Thanks for your reply. I had planned to use the unordered list element as you suggest, for the list. I was a little thrown off by my navigation in the header, since I’ve always seen those coded as unordered list element too, but I don’t think it makes as much sense when my list item elements are svgs or drop down menus.

I’ve talked with a friend of mine who happens to be a developer. I have some more concrete ideas now about how to go about things (for one, there’s a term for what I’m trying to do, and it’s called ‘slicing’). Just by using that term in my searches online, I’ve found a lot more resources for what I’m trying to do. I plan to post an updated link to an updated HTML file in the next day or two.

That was how it used to be done in the 1990s - that technique no longer applies when you need a modern responsive layout where any image of the page you have will only represent its appearance on some devices.

It’s the image that gets sliced, not the HTML, but as @felgall says that’s not a technique to use today. You probably just need to use your image as a background image.

Ah, thanks @felgall for correcting me then. Is there a term for what the modern technique is?

Thanks @Gandalf. I’d love to update my post again so I’m not using the term ‘slicing’, but it seems I may have exhausted my edits to the original post.

What I am meaning to ask is a good way of structuring my HTML elements (and assigning/naming classes) so that I can write my stylesheets and scripts in a modular, scalable fashion. Ultimately, on my next project, I hope to use the Sass pre-processor for CSS, so I’d like to start thinking about and organizing elements with that in mind in my current project (the To Do List)- for example if I have a dropdown menu, I use:

.dropdown-container .list-item .is-active {}

Instead of doing this:

.dropdown-container__list-item--is-active {}

Where each item is the smallest unit of reusable functionality.

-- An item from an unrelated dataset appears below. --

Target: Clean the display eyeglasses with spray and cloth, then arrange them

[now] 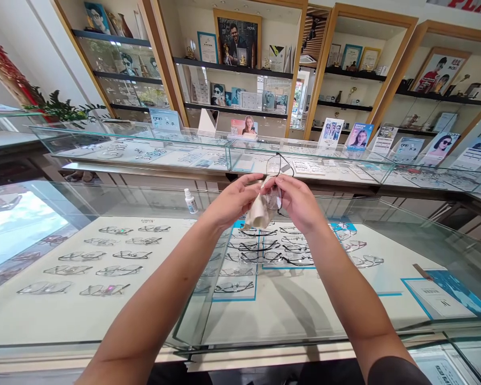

The two are completely unrelated.

HTML should define semantically what each piece of the content is.

CSS defines how the page is to look to a particular group of visitors and gets applied to the HTML regardless of what the HTML is - at most you’d add ids and classes to the HTML to provide points to attach the CSS although even that is not always necessary given all the different CSS selectors available now.

The PSD would at most give an indication of how the page should look with CSS applied for a particular viewport width and perhaps provide some of the images that the page uses.

There’s lots of work being done on this by various people, who have come up with a range of solutions such as Object Oriented CSS, BEM and Smacss, to name a few.

2 Likes

SMACCS is my favorite on that as well.

Other books I would recommend, that are more about the thinking behind CSS then just following the rules.
Hard Boiled Web Design
Transcending CSS

One of these (can’t rememember which one anymore) had some good exercises.
Describe a photo in html & css.
I’ve been using these type of exercises to hire & find new templaters.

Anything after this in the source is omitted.